Parmi les chevaliers alsaciens qui, en 1147, partirent avec l’empereur Conrad III pour la Terre sainte afin de combattre les infidèles, se trouvait le seigneur Conrad, ou Kuno, de Rappoltstein. Il montra qu’il était aussi vigoureux que courageux lorsque l’armée des croisés se trouvait en Syrie et assiégeait Damas.
Soudain, du milieu de l’armée ennemie, sortit un gigantesque Sarrasin. Avec un rire insolent et moqueur, il défia le plus brave des combattants chrétiens en combat singulier.

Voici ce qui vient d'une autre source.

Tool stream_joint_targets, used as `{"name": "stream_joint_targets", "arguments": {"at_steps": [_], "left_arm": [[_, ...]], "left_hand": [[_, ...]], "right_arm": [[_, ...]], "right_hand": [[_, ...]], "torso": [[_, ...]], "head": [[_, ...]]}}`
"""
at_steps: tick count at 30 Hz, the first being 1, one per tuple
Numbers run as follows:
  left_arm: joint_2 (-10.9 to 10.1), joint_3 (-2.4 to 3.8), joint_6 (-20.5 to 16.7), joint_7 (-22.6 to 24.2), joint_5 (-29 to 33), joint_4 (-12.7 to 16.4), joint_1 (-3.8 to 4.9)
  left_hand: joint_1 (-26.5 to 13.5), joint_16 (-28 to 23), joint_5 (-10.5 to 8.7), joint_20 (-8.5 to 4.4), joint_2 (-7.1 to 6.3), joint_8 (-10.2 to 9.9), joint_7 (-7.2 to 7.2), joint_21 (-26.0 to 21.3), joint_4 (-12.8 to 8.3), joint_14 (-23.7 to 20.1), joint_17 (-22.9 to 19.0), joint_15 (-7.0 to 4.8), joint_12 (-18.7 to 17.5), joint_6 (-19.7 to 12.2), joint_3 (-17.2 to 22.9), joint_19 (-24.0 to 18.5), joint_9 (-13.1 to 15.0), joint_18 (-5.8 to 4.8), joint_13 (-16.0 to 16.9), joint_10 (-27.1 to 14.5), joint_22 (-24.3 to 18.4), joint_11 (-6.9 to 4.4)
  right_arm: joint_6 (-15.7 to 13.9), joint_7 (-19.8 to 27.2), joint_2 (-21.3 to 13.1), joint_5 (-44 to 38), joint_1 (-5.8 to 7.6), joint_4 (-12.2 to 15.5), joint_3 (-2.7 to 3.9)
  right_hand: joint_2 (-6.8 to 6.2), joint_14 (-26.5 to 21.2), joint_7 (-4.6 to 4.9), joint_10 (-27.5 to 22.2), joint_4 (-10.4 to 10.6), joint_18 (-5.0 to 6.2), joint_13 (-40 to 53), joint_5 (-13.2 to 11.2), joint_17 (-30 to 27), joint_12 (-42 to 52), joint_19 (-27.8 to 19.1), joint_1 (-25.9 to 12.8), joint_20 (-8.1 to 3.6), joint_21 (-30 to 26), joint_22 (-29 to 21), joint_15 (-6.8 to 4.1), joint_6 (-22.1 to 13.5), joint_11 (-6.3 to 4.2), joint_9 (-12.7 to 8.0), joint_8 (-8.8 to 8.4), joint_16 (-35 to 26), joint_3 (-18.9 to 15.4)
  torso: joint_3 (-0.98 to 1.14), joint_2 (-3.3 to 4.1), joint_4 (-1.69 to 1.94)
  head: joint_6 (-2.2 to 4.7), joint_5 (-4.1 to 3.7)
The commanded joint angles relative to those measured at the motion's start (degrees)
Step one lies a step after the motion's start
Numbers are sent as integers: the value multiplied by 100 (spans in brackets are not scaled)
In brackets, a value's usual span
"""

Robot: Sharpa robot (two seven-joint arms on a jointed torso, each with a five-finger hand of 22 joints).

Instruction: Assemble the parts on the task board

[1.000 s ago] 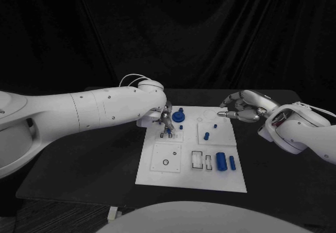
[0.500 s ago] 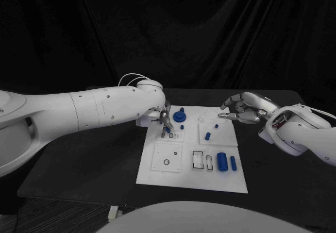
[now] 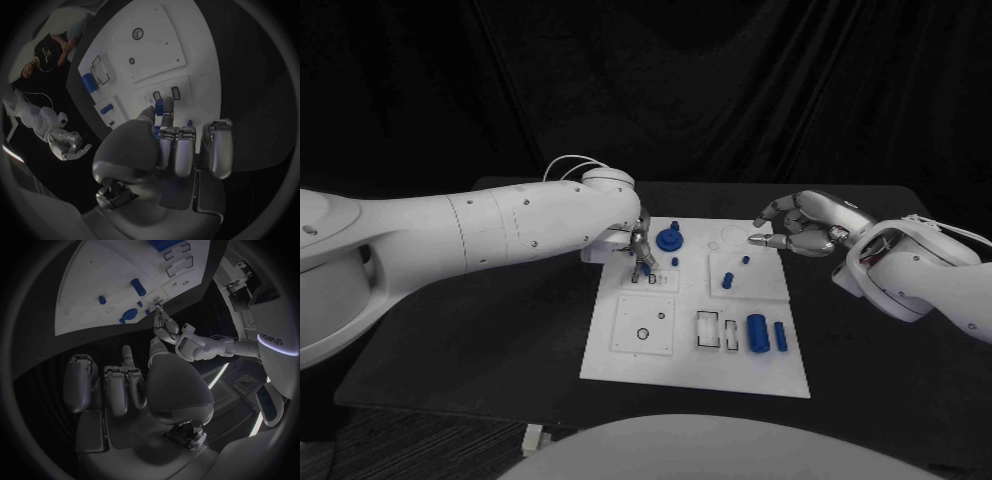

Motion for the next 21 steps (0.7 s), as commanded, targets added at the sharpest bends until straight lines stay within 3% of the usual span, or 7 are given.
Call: {"name": "stream_joint_targets", "arguments": {"at_steps": [1, 10, 21], "left_arm": [[-17, 4, -49, -1, 6, 33, -23], [-27, 3, -103, -6, 6, 63, -48], [-35, 3, -120, -1, 6, 85, -69]], "left_hand": [[-63, 15, 4, -24, -22, -37, 11, -28, 16, 605, 1509, -49, 20, 34, 51, 15, 10, -21, 1498, 586, 463, -22], [-68, 15, 3, -23, -24, -41, 11, -26, 23, 605, 1509, -48, 20, 35, 62, 19, 12, -22, 1498, 586, 467, -22], [-72, 15, 3, -23, -27, -45, 12, -33, 27, 605, 1509, -48, 20, 32, 71, 12, 13, -20, 1498, 586, 458, -21]], "right_arm": [[31, -107, -12, -6, -14, 3, 4], [52, -112, 18, -6, -15, -14, 4], [65, -116, 25, -6, -15, -21, 4]], "right_hand": [[0, 569, 5, 598, 7, 65, 1508, 31, 1407, 20, -5, 43, 16, -17, 1063, 29, 34, 32, -9, 25, -29, -39], [0, 567, 6, 598, 8, 68, 1508, 31, 1401, 20, -11, 50, 17, -31, 1059, 30, 36, 32, -11, 24, -35, -42], [0, 567, 6, 598, 8, 68, 1508, 31, 1401, 20, -11, 50, 17, -31, 1059, 30, 36, 32, -11, 24, -35, -42]], "torso": [[-2, -2, -5], [-1, -10, -3], [-2, -2, 1]], "head": [[-1, -4], [-1, 40], [-1, 32]]}}
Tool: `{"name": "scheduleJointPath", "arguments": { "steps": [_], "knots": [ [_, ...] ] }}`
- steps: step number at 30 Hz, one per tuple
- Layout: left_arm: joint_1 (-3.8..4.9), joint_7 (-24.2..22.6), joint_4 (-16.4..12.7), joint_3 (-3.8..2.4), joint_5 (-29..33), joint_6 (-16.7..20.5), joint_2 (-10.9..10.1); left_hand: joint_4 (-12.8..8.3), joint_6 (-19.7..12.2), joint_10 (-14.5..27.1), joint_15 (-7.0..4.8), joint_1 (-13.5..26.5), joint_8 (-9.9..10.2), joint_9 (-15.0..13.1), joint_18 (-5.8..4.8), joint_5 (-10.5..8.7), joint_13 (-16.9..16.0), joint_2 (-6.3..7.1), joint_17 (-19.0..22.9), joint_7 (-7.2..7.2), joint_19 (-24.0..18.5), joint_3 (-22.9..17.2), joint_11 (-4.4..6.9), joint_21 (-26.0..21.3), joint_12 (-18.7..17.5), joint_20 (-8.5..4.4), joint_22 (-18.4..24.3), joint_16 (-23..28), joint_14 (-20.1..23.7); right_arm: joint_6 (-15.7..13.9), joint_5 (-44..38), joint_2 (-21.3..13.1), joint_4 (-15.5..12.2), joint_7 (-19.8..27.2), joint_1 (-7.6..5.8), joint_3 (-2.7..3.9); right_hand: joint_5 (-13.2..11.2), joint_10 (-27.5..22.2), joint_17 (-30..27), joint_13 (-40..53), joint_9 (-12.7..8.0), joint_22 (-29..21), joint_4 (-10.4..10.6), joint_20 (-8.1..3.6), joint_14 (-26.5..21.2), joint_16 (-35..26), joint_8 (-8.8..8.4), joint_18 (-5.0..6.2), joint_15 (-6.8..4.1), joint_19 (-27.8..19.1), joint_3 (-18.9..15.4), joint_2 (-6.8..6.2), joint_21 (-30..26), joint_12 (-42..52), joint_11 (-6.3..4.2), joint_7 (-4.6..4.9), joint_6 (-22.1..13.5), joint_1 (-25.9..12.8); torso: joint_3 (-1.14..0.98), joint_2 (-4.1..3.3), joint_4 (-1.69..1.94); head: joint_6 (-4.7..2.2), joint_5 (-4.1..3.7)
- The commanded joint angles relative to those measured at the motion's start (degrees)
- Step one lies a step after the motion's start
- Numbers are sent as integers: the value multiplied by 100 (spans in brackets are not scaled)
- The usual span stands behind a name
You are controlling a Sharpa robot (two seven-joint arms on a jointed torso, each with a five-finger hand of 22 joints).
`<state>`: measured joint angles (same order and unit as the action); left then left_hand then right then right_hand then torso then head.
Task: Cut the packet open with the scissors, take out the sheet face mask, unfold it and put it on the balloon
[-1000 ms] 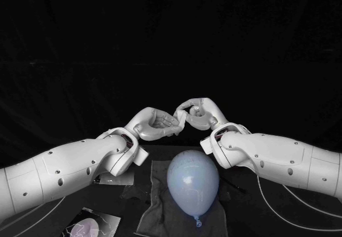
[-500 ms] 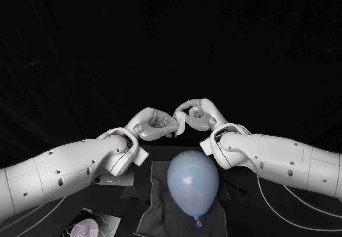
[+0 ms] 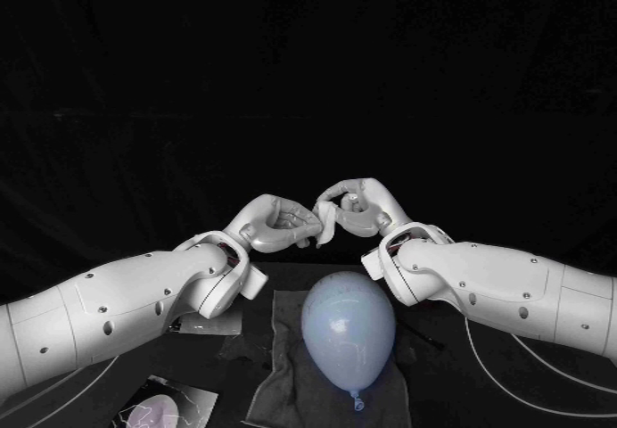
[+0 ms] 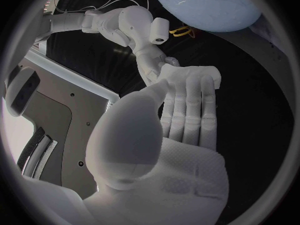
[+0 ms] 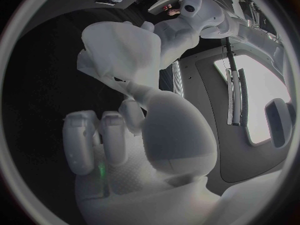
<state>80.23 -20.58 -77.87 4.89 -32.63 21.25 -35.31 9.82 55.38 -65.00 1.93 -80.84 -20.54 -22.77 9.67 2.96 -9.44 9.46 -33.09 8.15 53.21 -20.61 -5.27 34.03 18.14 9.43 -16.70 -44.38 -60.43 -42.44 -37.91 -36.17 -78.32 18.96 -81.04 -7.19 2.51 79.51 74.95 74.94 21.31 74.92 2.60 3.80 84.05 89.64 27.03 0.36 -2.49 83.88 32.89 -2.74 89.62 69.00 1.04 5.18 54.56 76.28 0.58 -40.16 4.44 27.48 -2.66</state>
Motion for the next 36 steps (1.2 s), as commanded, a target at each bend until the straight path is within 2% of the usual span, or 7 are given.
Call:
{"name": "scheduleJointPath", "arguments": {
  "steps": [1,4,11,22,36],
  "knots": [
    [4,124,13,-6,73,85,8,215,-82,34,42,301,103,72,29,-20,-25,273,-34,45,-12,231,-10,-82,5,35,64,-67,10,-12,-84,6,-10,0,-1,3,28,77,1505,222,154,1508,-18,-40,595,36,32,-36,-35,612,8,15,38,27,-31,-1,48,47,1,0,2,1,-13],
    [-1,192,39,-1,-19,126,15,351,-104,74,44,296,149,88,67,-17,-69,401,-50,63,40,398,-18,-160,50,82,128,-128,32,-41,-85,8,-16,-7,0,3,28,82,1505,227,155,1508,-21,-40,595,36,35,-36,-36,612,10,16,38,35,-32,-1,49,49,2,-2,-1,1,-18],
    [-57,316,69,17,-184,141,29,448,-114,140,62,128,175,84,80,-17,-135,486,-51,80,93,619,-35,-268,124,116,213,-180,88,-76,-112,18,-23,-50,-1,3,28,81,1505,224,157,1508,-26,-41,595,36,39,-36,-37,612,14,17,38,30,-33,-1,50,53,4,-4,3,17,-31],
    [-81,326,29,21,-228,166,58,662,92,42,-9,-169,42,3,86,-13,-320,366,-30,-38,224,968,65,-410,410,112,338,-272,111,-133,-227,63,-14,-206,-1,3,28,85,1505,223,163,1508,-44,-43,595,36,50,-36,-38,612,26,16,38,31,-34,-1,49,65,1,0,-2,22,-26],
    [-84,311,32,20,-128,212,119,686,144,27,-40,-133,-25,-33,86,-14,-408,274,-19,-73,298,1125,99,-444,544,94,376,-318,81,-162,-390,104,-39,-349,-1,1,28,91,1505,225,167,1508,-63,-45,595,36,59,-36,-40,612,40,14,38,35,-35,0,46,77,0,-2,-2,16,-22]
  ]
}}
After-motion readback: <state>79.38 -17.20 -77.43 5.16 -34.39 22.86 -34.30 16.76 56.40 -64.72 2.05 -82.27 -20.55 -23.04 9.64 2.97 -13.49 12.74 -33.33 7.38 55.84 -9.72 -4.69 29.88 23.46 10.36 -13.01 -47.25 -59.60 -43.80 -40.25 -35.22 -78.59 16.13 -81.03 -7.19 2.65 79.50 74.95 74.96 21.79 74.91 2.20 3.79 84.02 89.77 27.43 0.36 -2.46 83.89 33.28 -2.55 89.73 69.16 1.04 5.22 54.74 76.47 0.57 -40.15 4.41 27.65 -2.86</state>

Après un court instant de réflexion, le seigneur Conrad de Rappoltstein se présenta comme adversaire. Il détourna avec adresse plusieurs coups formidables du géant, puis porta lui-même un coup si puissant qu’il fendit le Sarrasin en deux, de haut en bas.
L’empereur, devant qui le Rappoltsteinois avait remporté ce combat, lui accorda alors, ainsi qu’à toute sa lignée, le droit de porter l’image du Sarrasin vaincu comme cimier de leur casque.
Bernhard Herzog décrit ainsi les armoiries dans sa chronique : les seigneurs de Rappoltstein portent trois petits écus rouges sur champ blanc ; sur le heaume se trouve un petit homme sans bras, vêtu de blanc, portant sur la poitrine trois petits écus rouges et coiffé d’un bonnet turc jaune et pointu ; les lambrequins du heaume sont rouges et blancs.